→ What to produce
In the data below, find the line containing "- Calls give", then set down that line and every later line up to and including the line containing "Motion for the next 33", exactly.

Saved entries
== == ==

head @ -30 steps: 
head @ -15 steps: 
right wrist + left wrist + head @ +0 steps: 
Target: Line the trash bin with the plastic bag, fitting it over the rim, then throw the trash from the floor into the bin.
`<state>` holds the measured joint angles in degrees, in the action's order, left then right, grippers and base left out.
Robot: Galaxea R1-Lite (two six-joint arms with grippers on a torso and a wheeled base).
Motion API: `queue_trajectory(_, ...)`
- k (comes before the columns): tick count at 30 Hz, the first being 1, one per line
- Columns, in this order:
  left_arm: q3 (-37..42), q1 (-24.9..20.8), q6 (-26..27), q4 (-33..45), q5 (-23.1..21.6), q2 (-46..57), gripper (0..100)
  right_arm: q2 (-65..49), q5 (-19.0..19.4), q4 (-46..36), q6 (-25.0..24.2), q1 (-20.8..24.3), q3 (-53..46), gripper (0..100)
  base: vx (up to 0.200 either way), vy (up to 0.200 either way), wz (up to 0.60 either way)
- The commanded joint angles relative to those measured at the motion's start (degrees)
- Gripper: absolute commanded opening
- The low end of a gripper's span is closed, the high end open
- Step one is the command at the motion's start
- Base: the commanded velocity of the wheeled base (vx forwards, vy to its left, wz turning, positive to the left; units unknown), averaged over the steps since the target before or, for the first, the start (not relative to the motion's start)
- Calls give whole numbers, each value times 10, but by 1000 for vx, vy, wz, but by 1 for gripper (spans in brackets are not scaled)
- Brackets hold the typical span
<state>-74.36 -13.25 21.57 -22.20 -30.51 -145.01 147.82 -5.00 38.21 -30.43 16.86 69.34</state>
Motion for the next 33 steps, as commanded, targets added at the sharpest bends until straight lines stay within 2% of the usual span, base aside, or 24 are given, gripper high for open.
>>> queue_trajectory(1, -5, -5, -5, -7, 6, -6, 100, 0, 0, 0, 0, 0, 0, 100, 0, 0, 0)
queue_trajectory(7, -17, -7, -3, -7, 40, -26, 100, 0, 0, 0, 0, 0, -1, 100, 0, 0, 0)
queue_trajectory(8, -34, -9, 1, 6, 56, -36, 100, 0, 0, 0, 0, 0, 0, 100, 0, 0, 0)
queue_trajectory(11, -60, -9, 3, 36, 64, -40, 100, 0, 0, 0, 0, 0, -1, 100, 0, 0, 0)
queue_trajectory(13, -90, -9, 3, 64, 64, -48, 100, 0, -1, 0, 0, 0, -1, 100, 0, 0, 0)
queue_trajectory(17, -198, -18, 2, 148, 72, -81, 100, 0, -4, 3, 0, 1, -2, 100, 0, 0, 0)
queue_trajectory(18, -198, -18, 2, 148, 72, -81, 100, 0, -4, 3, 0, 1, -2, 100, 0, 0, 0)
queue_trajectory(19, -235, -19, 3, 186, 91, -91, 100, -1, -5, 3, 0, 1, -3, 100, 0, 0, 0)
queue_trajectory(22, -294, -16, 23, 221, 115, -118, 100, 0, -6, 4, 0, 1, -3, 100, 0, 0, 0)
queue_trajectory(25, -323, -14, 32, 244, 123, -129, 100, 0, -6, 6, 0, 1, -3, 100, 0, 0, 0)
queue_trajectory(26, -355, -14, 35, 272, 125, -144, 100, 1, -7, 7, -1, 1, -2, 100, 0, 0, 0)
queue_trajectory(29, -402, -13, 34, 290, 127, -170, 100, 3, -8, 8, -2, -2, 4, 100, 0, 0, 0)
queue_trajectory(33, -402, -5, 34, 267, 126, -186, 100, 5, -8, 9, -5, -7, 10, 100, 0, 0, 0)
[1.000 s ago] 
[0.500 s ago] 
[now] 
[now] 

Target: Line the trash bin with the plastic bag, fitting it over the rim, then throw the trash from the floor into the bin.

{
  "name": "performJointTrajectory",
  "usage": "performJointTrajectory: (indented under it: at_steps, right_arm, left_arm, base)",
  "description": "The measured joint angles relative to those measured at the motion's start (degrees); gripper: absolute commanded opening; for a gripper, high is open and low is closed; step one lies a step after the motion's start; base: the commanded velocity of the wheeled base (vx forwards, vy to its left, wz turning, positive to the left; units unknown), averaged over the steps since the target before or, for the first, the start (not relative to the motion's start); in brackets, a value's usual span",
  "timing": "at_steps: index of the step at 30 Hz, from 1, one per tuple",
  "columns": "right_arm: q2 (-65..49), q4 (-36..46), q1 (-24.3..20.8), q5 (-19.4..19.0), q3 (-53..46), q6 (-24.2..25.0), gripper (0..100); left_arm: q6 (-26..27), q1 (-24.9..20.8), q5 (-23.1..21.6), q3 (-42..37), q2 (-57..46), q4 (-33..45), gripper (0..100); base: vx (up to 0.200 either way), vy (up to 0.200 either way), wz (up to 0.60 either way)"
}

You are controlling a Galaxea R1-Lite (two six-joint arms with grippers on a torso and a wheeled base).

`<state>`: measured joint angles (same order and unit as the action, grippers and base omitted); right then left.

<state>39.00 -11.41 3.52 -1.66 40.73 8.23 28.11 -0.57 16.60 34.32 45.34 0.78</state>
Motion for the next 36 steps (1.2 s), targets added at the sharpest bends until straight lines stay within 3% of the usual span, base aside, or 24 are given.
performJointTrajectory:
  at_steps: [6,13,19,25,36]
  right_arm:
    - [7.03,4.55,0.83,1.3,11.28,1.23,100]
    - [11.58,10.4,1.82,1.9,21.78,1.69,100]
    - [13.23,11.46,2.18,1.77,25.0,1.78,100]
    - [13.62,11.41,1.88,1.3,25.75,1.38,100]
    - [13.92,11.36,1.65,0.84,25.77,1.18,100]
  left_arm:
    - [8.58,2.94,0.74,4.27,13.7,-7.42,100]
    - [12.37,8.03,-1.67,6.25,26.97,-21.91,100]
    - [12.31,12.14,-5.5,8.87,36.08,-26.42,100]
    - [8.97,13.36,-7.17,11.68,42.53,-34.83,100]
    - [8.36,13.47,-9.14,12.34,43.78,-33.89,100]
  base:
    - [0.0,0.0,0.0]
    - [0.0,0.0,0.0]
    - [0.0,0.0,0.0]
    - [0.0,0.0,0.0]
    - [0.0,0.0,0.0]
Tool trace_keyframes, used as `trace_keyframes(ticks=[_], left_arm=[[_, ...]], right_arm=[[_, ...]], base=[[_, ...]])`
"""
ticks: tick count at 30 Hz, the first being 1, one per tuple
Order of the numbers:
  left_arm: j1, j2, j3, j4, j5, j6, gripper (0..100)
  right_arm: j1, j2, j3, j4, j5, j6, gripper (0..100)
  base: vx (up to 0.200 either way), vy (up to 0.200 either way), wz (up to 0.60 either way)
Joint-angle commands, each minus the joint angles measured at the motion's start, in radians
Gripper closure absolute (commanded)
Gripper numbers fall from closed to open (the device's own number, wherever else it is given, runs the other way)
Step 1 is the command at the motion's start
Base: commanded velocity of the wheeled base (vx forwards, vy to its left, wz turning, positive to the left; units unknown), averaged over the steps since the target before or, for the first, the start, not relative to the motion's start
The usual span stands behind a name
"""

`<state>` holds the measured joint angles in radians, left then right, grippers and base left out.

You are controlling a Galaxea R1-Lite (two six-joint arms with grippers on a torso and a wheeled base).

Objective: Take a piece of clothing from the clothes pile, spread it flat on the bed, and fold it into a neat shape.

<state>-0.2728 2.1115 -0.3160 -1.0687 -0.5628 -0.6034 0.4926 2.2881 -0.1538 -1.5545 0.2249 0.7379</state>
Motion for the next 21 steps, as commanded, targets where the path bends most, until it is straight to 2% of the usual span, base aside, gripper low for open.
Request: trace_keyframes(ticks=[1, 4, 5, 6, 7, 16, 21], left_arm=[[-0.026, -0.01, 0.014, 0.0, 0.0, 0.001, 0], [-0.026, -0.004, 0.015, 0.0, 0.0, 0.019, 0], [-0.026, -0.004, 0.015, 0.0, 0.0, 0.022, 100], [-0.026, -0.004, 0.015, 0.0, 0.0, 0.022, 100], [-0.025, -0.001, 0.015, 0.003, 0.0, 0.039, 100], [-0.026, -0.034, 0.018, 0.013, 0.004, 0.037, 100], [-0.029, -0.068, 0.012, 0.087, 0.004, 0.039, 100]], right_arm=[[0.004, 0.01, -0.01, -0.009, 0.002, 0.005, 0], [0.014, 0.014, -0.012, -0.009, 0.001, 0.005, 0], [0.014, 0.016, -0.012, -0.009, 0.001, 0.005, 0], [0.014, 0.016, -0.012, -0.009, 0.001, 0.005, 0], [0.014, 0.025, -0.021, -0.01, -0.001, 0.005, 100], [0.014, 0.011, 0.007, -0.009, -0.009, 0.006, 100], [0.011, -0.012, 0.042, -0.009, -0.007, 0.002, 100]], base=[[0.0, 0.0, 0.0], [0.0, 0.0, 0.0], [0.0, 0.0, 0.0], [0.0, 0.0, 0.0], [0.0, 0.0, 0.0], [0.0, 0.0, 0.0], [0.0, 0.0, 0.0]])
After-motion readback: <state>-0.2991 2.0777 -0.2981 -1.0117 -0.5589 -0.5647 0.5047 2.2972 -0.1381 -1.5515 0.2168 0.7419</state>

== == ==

→ Task result
- Calls give whole numbers, each value times 10, but by 1000 for vx, vy, wz, but by 1 for gripper (spans in brackets are not scaled)
- Brackets hold the typical span
<state>-74.36 -13.25 21.57 -22.20 -30.51 -145.01 147.82 -5.00 38.21 -30.43 16.86 69.34</state>
Motion for the next 33 steps, as commanded, targets added at the sharpest bends until straight lines stay within 2% of the usual span, base aside, or 24 are given, gripper high for open.

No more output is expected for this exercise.